Assignment
Please transcribe the entries exactly and omit the images they contain.
#####
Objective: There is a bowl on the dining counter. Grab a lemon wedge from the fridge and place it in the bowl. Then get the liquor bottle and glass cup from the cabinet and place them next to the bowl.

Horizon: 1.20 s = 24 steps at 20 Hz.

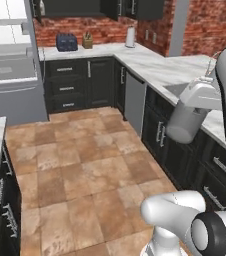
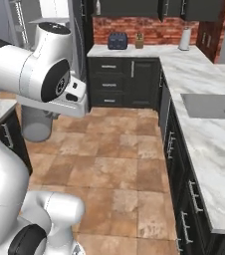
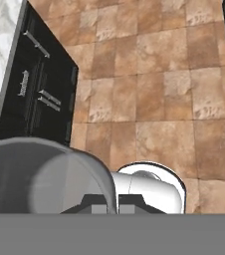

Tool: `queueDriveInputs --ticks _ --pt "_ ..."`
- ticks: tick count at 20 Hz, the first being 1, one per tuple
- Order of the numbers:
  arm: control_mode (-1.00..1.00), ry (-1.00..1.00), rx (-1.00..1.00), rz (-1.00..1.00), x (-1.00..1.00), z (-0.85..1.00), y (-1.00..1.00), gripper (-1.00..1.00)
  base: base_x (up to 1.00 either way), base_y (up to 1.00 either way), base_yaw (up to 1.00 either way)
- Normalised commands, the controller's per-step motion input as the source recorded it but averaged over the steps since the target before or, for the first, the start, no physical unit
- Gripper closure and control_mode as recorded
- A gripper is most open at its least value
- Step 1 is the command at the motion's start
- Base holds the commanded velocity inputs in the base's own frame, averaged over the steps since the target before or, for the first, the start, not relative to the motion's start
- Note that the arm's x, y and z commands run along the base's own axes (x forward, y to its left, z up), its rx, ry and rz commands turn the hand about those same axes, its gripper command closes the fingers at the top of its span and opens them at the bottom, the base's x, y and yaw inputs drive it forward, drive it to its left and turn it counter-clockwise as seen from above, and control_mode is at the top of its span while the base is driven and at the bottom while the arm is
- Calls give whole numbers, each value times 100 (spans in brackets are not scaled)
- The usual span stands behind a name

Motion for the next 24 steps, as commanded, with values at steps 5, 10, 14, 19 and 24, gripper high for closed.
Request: queueDriveInputs --ticks 5,10,14,19,24 --pt "100 0 0 0 0 0 0 100 -100 -41 -19" --pt "100 0 0 0 0 0 0 100 -100 -55 -15" --pt "100 0 0 0 0 0 0 100 -39 -98 -6" --pt "100 0 0 0 0 0 0 100 0 -100 -1" --pt "100 0 0 0 0 0 0 100 5 -100 0"
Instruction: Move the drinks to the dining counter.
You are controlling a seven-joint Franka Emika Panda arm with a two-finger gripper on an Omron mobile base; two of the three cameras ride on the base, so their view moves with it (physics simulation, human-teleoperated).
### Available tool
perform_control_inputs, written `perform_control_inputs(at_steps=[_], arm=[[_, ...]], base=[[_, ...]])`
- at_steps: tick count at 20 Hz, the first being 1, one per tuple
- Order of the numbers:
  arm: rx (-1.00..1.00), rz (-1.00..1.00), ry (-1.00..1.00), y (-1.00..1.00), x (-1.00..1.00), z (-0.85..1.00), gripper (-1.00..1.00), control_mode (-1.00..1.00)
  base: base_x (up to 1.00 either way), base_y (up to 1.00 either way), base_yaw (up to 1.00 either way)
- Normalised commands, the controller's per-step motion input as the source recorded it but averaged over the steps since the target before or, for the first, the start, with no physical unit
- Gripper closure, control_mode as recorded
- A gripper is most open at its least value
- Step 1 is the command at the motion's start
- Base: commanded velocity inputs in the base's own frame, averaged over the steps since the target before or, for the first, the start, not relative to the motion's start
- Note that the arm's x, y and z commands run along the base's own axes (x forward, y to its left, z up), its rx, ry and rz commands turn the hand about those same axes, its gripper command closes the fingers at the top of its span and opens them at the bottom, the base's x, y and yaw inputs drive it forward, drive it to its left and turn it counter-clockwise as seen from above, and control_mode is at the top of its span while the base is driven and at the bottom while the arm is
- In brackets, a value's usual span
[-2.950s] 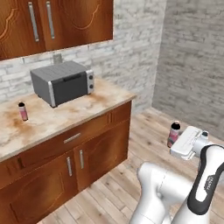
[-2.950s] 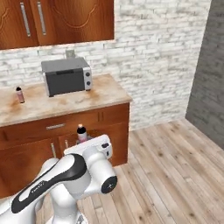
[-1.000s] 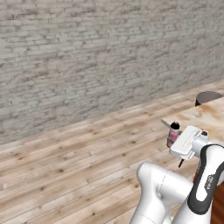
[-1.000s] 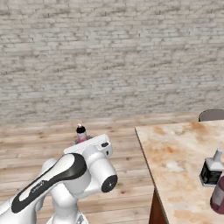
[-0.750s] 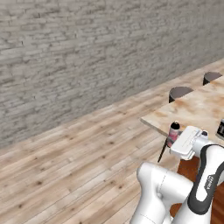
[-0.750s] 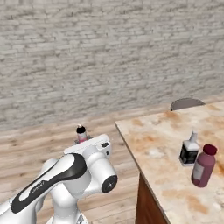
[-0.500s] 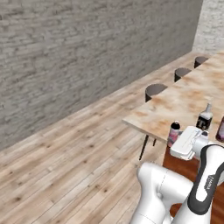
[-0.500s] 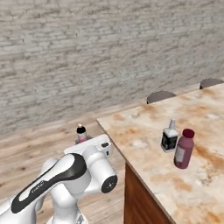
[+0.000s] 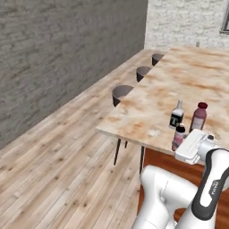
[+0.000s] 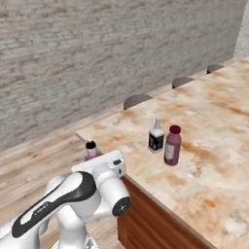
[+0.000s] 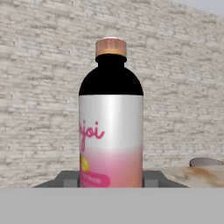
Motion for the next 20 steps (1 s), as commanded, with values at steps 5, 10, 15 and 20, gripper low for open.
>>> perform_control_inputs(at_steps=[5, 10, 15, 20], arm=[[0.0, 0.0, 0.0, 0.0, 0.0, 0.0, 1.0, 1.0], [0.0, 0.0, 0.0, 0.0, 0.0, 0.0, 1.0, 1.0], [0.0, 0.0, 0.0, 0.0, 0.0, 0.0, 1.0, 1.0], [0.0, 0.0, 0.0, 0.0, 0.0, 0.0, 1.0, 1.0]], base=[[0.0, -0.01, -0.32], [0.0, -0.04, -0.27], [0.23, -0.22, -0.18], [0.4, -0.38, -0.11]])
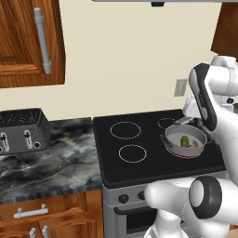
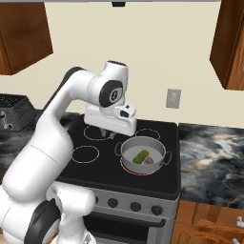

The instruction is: Put the cucumber and mushroom in the pot. Retrieve the spatula and lightly stir the vegetables in the pot.

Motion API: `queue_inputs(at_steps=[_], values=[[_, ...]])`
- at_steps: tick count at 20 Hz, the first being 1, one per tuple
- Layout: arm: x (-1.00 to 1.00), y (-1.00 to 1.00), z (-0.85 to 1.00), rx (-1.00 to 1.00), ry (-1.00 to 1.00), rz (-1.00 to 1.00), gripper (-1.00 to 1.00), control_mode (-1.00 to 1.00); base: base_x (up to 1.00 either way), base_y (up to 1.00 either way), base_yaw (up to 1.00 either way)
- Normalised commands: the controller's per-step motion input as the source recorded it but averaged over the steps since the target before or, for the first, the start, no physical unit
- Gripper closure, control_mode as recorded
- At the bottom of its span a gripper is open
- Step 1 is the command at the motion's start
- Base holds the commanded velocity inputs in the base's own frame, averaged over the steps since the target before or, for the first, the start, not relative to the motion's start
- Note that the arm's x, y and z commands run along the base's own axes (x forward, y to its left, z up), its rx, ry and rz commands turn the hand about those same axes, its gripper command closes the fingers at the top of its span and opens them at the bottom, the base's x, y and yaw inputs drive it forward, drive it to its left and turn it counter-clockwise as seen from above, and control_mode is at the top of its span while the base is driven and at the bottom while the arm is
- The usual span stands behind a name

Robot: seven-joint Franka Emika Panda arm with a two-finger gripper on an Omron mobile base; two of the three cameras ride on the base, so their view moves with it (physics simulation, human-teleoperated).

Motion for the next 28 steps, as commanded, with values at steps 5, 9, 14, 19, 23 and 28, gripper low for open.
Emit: queue_inputs(at_steps=[5, 9, 14, 19, 23, 28], values=[[0.01, -0.12, -0.28, -0.01, 0.14, -0.04, 1.00, -1.00, 0.00, 0.00, 0.00], [-0.24, -0.38, 0.00, 0.00, -0.08, 0.00, 1.00, -1.00, 0.00, 0.00, 0.00], [-0.12, -0.45, 0.11, 0.00, -0.12, 0.00, 1.00, -1.00, 0.00, 0.00, 0.00], [-0.13, -0.21, 0.12, 0.00, -0.04, 0.00, 1.00, -1.00, 0.00, 0.00, 0.00], [0.06, 0.00, 0.00, -0.03, 0.27, 0.04, 1.00, -1.00, 0.00, 0.00, 0.00], [0.19, 0.01, 0.00, -0.02, 0.14, 0.06, 1.00, -1.00, 0.00, 0.00, 0.00]])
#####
Answer for this exercise
Objective: There is a bowl on the dining counter. Grab a lemon wedge from the fridge and place it in the bowl. Then get the liquor bottle and glass cup from the cabinet and place them next to the bowl.

Horizon: 1.20 s = 24 steps at 20 Hz.


Tool: `queueDriveInputs --ticks _ --pt "_ ..."`
- ticks: tick count at 20 Hz, the first being 1, one per tuple
- Order of the numbers:
  arm: control_mode (-1.00..1.00), ry (-1.00..1.00), rx (-1.00..1.00), rz (-1.00..1.00), x (-1.00..1.00), z (-0.85..1.00), y (-1.00..1.00), gripper (-1.00..1.00)
  base: base_x (up to 1.00 either way), base_y (up to 1.00 either way), base_yaw (up to 1.00 either way)
- Normalised commands, the controller's per-step motion input as the source recorded it but averaged over the steps since the target before or, for the first, the start, no physical unit
- Gripper closure and control_mode as recorded
- A gripper is most open at its least value
- Step 1 is the command at the motion's start
- Base holds the commanded velocity inputs in the base's own frame, averaged over the steps since the target before or, for the first, the start, not relative to the motion's start
- Note that the arm's x, y and z commands run along the base's own axes (x forward, y to its left, z up), its rx, ry and rz commands turn the hand about those same axes, its gripper command closes the fingers at the top of its span and opens them at the bottom, the base's x, y and yaw inputs drive it forward, drive it to its left and turn it counter-clockwise as seen from above, and control_mode is at the top of its span while the base is driven and at the bottom while the arm is
- Calls give whole numbers, each value times 100 (spans in brackets are not scaled)
- The usual span stands behind a name

Motion for the next 24 steps, as commanded, with values at steps 5, 10, 14, 19 and 24, gripper high for closed.
Request: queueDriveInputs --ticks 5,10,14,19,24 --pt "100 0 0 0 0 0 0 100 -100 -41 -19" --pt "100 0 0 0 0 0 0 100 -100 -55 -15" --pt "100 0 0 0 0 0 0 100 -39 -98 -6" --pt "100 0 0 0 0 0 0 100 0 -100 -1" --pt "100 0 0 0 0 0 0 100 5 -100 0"
Instruction: Move the drinks to the dining counter.
You are controlling a seven-joint Franka Emika Panda arm with a two-finger gripper on an Omron mobile base; two of the three cameras ride on the base, so their view moves with it (physics simulation, human-teleoperated).
### Available tool
perform_control_inputs, written `perform_control_inputs(at_steps=[_], arm=[[_, ...]], base=[[_, ...]])`
- at_steps: tick count at 20 Hz, the first being 1, one per tuple
- Order of the numbers:
  arm: rx (-1.00..1.00), rz (-1.00..1.00), ry (-1.00..1.00), y (-1.00..1.00), x (-1.00..1.00), z (-0.85..1.00), gripper (-1.00..1.00), control_mode (-1.00..1.00)
  base: base_x (up to 1.00 either way), base_y (up to 1.00 either way), base_yaw (up to 1.00 either way)
- Normalised commands, the controller's per-step motion input as the source recorded it but averaged over the steps since the target before or, for the first, the start, with no physical unit
- Gripper closure, control_mode as recorded
- A gripper is most open at its least value
- Step 1 is the command at the motion's start
- Base: commanded velocity inputs in the base's own frame, averaged over the steps since the target before or, for the first, the start, not relative to the motion's start
- Note that the arm's x, y and z commands run along the base's own axes (x forward, y to its left, z up), its rx, ry and rz commands turn the hand about those same axes, its gripper command closes the fingers at the top of its span and opens them at the bottom, the base's x, y and yaw inputs drive it forward, drive it to its left and turn it counter-clockwise as seen from above, and control_mode is at the top of its span while the base is driven and at the bottom while the arm is
- In brackets, a value's usual span
[-2.950s] 
[-2.950s] 
[-1.000s] 
[-1.000s] 
[-0.750s] 
[-0.750s] 
[-0.500s] 
[-0.500s] 
[+0.000s] 
[+0.000s] 
[+0.000s] 
Motion for the next 20 steps (1 s), as commanded, with values at steps 5, 10, 15 and 20, gripper low for open.
>>> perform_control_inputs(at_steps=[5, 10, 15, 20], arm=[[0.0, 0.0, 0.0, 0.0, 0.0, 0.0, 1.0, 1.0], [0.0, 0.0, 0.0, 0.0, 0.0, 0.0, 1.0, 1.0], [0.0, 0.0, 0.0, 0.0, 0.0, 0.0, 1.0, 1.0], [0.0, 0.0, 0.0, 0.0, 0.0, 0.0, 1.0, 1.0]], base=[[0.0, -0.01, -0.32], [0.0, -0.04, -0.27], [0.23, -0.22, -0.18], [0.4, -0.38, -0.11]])

The instruction is: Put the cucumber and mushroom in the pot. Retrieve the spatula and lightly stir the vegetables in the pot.

Motion API: `queue_inputs(at_steps=[_], values=[[_, ...]])`
- at_steps: tick count at 20 Hz, the first being 1, one per tuple
- Layout: arm: x (-1.00 to 1.00), y (-1.00 to 1.00), z (-0.85 to 1.00), rx (-1.00 to 1.00), ry (-1.00 to 1.00), rz (-1.00 to 1.00), gripper (-1.00 to 1.00), control_mode (-1.00 to 1.00); base: base_x (up to 1.00 either way), base_y (up to 1.00 either way), base_yaw (up to 1.00 either way)
- Normalised commands: the controller's per-step motion input as the source recorded it but averaged over the steps since the target before or, for the first, the start, no physical unit
- Gripper closure, control_mode as recorded
- At the bottom of its span a gripper is open
- Step 1 is the command at the motion's start
- Base holds the commanded velocity inputs in the base's own frame, averaged over the steps since the target before or, for the first, the start, not relative to the motion's start
- Note that the arm's x, y and z commands run along the base's own axes (x forward, y to its left, z up), its rx, ry and rz commands turn the hand about those same axes, its gripper command closes the fingers at the top of its span and opens them at the bottom, the base's x, y and yaw inputs drive it forward, drive it to its left and turn it counter-clockwise as seen from above, and control_mode is at the top of its span while the base is driven and at the bottom while the arm is
- The usual span stands behind a name

Robot: seven-joint Franka Emika Panda arm with a two-finger gripper on an Omron mobile base; two of the three cameras ride on the base, so their view moves with it (physics simulation, human-teleoperated).

Motion for the next 28 steps, as commanded, with values at steps 5, 9, 14, 19, 23 and 28, gripper low for open.
Emit: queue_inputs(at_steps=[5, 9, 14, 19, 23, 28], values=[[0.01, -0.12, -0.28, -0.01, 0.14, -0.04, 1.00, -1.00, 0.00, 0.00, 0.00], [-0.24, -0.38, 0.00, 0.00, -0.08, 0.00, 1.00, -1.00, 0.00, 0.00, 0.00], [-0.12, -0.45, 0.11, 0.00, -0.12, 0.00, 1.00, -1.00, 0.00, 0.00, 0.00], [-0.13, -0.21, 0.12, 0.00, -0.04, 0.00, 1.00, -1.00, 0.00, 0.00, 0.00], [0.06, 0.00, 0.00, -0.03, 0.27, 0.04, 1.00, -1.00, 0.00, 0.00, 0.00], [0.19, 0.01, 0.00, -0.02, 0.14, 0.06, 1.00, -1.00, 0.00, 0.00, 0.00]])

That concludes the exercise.